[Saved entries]
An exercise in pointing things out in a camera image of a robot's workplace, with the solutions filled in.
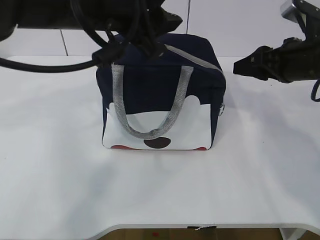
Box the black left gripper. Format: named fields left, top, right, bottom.
left=109, top=0, right=183, bottom=58

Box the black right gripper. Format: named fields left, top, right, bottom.
left=233, top=37, right=308, bottom=83

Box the navy blue lunch bag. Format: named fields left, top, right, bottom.
left=96, top=33, right=226, bottom=150

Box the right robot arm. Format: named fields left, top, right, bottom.
left=233, top=13, right=320, bottom=84

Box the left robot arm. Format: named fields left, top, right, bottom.
left=0, top=0, right=183, bottom=56

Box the white right table leg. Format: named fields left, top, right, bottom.
left=279, top=228, right=306, bottom=240

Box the black tape on table edge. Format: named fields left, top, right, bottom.
left=187, top=226, right=217, bottom=231

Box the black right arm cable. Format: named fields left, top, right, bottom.
left=310, top=78, right=320, bottom=103

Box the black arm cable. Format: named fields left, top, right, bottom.
left=310, top=78, right=320, bottom=103
left=0, top=0, right=141, bottom=74

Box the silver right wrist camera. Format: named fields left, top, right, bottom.
left=280, top=0, right=306, bottom=23

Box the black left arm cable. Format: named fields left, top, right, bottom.
left=0, top=0, right=141, bottom=74

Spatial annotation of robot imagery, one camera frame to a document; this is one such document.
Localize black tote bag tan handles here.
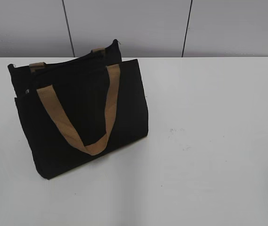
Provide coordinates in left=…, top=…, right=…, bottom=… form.
left=8, top=40, right=149, bottom=179

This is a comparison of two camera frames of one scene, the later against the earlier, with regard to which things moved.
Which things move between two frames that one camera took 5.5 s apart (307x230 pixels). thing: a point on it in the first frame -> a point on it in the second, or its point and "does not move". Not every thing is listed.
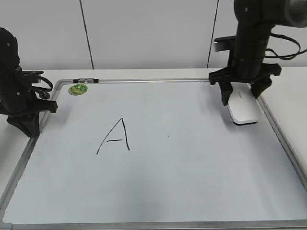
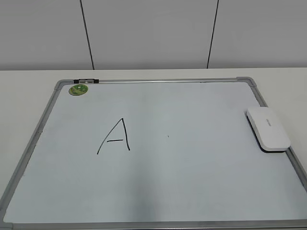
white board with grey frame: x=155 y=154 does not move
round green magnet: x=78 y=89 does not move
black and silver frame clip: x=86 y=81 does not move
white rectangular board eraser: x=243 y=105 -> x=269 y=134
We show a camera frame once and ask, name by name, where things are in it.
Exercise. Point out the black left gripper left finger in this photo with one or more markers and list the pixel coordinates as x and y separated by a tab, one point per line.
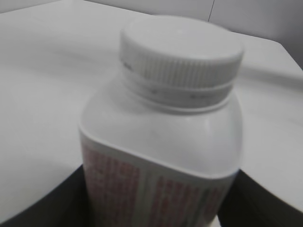
65	206

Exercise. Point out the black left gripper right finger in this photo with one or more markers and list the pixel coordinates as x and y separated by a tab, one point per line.
248	204

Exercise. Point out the white yogurt bottle red label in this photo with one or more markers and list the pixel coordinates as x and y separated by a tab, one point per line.
148	165

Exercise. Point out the white ribbed bottle cap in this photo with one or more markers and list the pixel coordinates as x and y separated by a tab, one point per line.
180	61

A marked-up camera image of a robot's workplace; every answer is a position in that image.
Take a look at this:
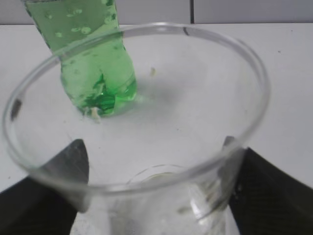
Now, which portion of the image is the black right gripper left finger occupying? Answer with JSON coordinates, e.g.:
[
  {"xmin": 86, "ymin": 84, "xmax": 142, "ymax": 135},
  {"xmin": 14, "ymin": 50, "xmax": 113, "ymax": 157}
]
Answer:
[{"xmin": 0, "ymin": 139, "xmax": 89, "ymax": 235}]

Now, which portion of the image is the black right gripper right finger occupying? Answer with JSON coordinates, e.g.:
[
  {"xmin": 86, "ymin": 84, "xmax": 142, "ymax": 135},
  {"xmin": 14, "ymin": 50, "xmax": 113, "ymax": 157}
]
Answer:
[{"xmin": 221, "ymin": 147, "xmax": 313, "ymax": 235}]

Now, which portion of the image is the transparent plastic cup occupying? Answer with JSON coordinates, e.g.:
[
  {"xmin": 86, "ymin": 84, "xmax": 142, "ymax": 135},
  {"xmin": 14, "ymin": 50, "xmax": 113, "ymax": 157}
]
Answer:
[{"xmin": 1, "ymin": 23, "xmax": 270, "ymax": 235}]

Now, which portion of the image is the green soda bottle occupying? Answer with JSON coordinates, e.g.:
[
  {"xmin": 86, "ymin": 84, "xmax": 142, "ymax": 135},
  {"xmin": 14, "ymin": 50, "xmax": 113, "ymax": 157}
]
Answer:
[{"xmin": 23, "ymin": 0, "xmax": 137, "ymax": 116}]

- **TASK BRIEF**:
Find every line above that contains the word "workplace", and return each one.

- **RESPONSE FOR THIS EXERCISE**:
An exercise in pointing things out in a camera image of a robot's workplace, with the solutions filled in.
A marked-up camera image of a robot's workplace; every answer is a position in that image.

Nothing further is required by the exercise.